**Exercise description**
From top to bottom, write out the listing exactly and skip every picture.

◆ ◆ ◆ ◆ ◆

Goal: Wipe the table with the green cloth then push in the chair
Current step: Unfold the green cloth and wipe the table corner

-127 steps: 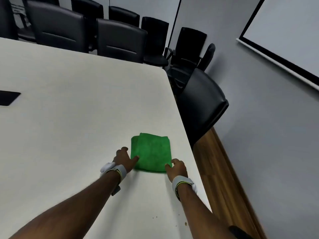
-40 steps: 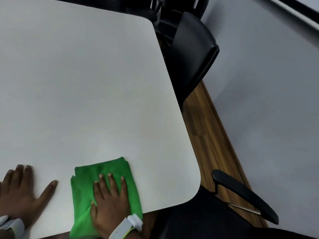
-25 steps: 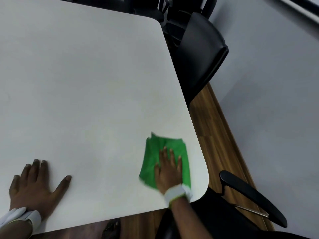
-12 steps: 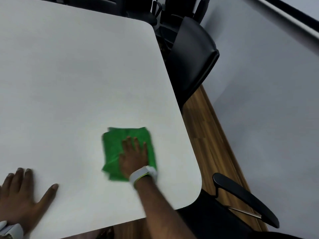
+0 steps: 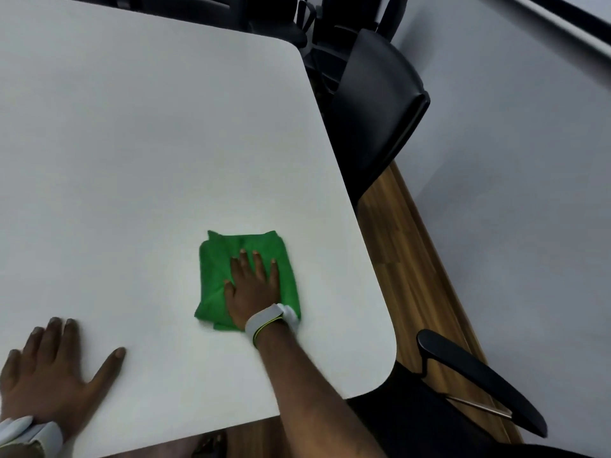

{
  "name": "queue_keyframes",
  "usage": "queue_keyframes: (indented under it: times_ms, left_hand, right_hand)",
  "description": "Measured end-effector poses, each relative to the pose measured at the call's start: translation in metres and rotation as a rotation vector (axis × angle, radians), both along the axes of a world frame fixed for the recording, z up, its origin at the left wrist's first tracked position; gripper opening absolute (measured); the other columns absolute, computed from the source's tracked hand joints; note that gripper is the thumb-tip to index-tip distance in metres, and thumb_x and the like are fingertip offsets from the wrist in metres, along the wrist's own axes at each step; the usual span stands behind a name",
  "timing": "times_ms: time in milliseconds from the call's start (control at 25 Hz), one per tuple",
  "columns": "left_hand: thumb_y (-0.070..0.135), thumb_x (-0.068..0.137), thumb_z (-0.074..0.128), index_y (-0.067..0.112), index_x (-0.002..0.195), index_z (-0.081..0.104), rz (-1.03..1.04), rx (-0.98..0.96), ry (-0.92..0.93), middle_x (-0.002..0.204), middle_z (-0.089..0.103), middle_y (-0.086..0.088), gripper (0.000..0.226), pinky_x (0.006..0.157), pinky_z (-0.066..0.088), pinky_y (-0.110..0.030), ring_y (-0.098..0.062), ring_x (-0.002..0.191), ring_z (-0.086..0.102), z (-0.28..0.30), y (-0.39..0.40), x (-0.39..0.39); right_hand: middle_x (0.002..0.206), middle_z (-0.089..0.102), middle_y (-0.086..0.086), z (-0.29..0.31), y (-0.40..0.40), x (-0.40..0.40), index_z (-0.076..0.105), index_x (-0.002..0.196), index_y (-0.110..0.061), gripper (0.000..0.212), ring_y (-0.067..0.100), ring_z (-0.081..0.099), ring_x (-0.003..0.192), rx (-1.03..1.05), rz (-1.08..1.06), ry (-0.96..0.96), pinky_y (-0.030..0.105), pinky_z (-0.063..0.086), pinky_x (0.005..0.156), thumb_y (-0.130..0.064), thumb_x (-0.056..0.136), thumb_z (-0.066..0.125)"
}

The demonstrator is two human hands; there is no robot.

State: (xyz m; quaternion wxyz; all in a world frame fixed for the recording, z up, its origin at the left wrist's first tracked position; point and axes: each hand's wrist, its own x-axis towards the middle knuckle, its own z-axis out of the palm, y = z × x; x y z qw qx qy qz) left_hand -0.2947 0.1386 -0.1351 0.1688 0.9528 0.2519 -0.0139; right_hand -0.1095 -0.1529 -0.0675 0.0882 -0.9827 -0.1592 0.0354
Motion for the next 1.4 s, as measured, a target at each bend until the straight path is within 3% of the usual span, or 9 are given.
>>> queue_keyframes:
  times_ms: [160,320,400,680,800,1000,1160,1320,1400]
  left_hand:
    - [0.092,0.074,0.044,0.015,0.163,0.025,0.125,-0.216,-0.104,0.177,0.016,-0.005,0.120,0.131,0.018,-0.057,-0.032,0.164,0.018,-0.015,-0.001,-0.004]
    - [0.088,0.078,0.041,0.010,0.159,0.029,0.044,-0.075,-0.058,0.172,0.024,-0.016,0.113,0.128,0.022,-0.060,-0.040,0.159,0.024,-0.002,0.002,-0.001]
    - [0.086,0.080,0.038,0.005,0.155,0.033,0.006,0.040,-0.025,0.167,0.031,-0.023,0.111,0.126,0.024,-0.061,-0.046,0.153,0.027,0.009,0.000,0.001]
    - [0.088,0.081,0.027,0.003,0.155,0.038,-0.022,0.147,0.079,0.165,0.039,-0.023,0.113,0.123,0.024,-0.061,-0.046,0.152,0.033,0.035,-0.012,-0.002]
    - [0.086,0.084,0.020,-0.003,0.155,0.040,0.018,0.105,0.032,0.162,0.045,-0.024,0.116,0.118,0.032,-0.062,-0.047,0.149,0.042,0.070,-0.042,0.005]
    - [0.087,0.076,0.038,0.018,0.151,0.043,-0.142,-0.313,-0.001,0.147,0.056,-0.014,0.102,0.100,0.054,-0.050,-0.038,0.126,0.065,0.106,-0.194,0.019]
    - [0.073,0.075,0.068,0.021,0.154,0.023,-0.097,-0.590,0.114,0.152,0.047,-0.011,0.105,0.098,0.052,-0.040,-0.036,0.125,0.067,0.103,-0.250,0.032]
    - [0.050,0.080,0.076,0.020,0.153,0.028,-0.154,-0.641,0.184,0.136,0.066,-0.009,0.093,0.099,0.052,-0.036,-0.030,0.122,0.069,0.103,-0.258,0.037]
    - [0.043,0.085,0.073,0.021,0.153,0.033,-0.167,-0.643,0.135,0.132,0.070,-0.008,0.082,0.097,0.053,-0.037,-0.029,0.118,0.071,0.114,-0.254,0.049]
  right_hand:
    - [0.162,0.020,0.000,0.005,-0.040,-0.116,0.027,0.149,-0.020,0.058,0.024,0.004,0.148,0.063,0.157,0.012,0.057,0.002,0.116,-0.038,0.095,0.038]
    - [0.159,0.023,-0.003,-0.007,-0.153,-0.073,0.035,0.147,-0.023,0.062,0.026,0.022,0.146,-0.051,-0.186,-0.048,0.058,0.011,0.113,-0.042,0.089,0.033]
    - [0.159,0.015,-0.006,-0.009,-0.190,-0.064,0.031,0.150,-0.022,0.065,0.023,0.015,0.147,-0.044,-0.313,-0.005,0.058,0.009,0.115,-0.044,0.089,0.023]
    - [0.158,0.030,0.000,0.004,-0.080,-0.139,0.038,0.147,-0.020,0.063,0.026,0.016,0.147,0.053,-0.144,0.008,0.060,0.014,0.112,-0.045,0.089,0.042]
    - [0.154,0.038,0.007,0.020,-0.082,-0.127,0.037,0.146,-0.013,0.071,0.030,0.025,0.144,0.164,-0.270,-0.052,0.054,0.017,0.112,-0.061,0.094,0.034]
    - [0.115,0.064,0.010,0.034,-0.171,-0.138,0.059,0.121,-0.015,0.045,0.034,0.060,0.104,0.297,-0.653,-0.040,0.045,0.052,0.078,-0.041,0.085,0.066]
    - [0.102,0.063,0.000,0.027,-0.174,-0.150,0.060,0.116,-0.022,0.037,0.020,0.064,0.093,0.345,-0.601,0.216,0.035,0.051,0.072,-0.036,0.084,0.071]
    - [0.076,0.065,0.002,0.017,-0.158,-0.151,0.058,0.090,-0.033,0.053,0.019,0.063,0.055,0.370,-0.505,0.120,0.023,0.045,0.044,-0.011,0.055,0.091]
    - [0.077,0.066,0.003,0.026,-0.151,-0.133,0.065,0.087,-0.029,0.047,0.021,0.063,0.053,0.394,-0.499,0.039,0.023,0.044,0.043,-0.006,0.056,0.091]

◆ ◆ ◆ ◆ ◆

**Reply**
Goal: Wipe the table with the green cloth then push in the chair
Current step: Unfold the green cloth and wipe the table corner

-127 steps: 
-40 steps: 
-25 steps: 
-12 steps: 
+0 steps: 

{
  "name": "queue_keyframes",
  "usage": "queue_keyframes: (indented under it: times_ms, left_hand, right_hand)",
  "description": "Measured end-effector poses, each relative to the pose measured at the call's start: translation in metres and rotation as a rotation vector (axis × angle, radians), both along the axes of a world frame fixed for the recording, z up, its origin at the left wrist's first tracked position; gripper opening absolute (measured); the other columns absolute, computed from the source's tracked hand joints; note that gripper is the thumb-tip to index-tip distance in metres, and thumb_x and the like are fingertip offsets from the wrist in metres, along the wrist's own axes at each step; the usual span stands behind a name",
  "timing": "times_ms: time in milliseconds from the call's start (control at 25 Hz), one per tuple",
  "columns": "left_hand: thumb_y (-0.070..0.135), thumb_x (-0.068..0.137), thumb_z (-0.074..0.128), index_y (-0.067..0.112), index_x (-0.002..0.195), index_z (-0.081..0.104), rz (-1.03..1.04), rx (-0.98..0.96), ry (-0.92..0.93), middle_x (-0.002..0.204), middle_z (-0.089..0.103), middle_y (-0.086..0.088), gripper (0.000..0.226), pinky_x (0.006..0.157), pinky_z (-0.066..0.088), pinky_y (-0.110..0.030), ring_y (-0.098..0.062), ring_x (-0.002..0.191), ring_z (-0.086..0.102), z (-0.28..0.30), y (-0.39..0.40), x (-0.39..0.39); right_hand: middle_x (0.002..0.206), middle_z (-0.089..0.102), middle_y (-0.086..0.086), z (-0.29..0.31), y (-0.40..0.40), x (-0.40..0.40), index_z (-0.076..0.105), index_x (-0.002..0.196), index_y (-0.110..0.061), gripper (0.000..0.212), ring_y (-0.067..0.100), ring_z (-0.081..0.099), ring_x (-0.003..0.192), rx (-1.03..1.05), rz (-1.08..1.06), ry (-0.96..0.96), pinky_y (-0.030..0.105), pinky_z (-0.063..0.086), pinky_x (0.005..0.156), thumb_y (-0.130..0.064), thumb_x (-0.056..0.136), thumb_z (-0.066..0.125)"
}

The demonstrator is two human hands; there is no robot.

State: (xyz m; quaternion wxyz; all in a world frame fixed for the recording, z up, its origin at the left wrist's first tracked position; point and axes: each hand's wrist, its own x-axis towards the middle knuckle, its own z-axis out of the palm, y = z × x; x y z qw qx qy qz) left_hand -0.2947 0.1386 -0.1351 0.1688 0.9528 0.2519 -0.0139; right_hand -0.1095 -0.1529 -0.0675 0.0882 -0.9827 -0.1592 0.0354
Motion for the next 1.4 s, as measured, a target at each bend until the straight path is within 3% of the usual span, or 9 are given.
>>> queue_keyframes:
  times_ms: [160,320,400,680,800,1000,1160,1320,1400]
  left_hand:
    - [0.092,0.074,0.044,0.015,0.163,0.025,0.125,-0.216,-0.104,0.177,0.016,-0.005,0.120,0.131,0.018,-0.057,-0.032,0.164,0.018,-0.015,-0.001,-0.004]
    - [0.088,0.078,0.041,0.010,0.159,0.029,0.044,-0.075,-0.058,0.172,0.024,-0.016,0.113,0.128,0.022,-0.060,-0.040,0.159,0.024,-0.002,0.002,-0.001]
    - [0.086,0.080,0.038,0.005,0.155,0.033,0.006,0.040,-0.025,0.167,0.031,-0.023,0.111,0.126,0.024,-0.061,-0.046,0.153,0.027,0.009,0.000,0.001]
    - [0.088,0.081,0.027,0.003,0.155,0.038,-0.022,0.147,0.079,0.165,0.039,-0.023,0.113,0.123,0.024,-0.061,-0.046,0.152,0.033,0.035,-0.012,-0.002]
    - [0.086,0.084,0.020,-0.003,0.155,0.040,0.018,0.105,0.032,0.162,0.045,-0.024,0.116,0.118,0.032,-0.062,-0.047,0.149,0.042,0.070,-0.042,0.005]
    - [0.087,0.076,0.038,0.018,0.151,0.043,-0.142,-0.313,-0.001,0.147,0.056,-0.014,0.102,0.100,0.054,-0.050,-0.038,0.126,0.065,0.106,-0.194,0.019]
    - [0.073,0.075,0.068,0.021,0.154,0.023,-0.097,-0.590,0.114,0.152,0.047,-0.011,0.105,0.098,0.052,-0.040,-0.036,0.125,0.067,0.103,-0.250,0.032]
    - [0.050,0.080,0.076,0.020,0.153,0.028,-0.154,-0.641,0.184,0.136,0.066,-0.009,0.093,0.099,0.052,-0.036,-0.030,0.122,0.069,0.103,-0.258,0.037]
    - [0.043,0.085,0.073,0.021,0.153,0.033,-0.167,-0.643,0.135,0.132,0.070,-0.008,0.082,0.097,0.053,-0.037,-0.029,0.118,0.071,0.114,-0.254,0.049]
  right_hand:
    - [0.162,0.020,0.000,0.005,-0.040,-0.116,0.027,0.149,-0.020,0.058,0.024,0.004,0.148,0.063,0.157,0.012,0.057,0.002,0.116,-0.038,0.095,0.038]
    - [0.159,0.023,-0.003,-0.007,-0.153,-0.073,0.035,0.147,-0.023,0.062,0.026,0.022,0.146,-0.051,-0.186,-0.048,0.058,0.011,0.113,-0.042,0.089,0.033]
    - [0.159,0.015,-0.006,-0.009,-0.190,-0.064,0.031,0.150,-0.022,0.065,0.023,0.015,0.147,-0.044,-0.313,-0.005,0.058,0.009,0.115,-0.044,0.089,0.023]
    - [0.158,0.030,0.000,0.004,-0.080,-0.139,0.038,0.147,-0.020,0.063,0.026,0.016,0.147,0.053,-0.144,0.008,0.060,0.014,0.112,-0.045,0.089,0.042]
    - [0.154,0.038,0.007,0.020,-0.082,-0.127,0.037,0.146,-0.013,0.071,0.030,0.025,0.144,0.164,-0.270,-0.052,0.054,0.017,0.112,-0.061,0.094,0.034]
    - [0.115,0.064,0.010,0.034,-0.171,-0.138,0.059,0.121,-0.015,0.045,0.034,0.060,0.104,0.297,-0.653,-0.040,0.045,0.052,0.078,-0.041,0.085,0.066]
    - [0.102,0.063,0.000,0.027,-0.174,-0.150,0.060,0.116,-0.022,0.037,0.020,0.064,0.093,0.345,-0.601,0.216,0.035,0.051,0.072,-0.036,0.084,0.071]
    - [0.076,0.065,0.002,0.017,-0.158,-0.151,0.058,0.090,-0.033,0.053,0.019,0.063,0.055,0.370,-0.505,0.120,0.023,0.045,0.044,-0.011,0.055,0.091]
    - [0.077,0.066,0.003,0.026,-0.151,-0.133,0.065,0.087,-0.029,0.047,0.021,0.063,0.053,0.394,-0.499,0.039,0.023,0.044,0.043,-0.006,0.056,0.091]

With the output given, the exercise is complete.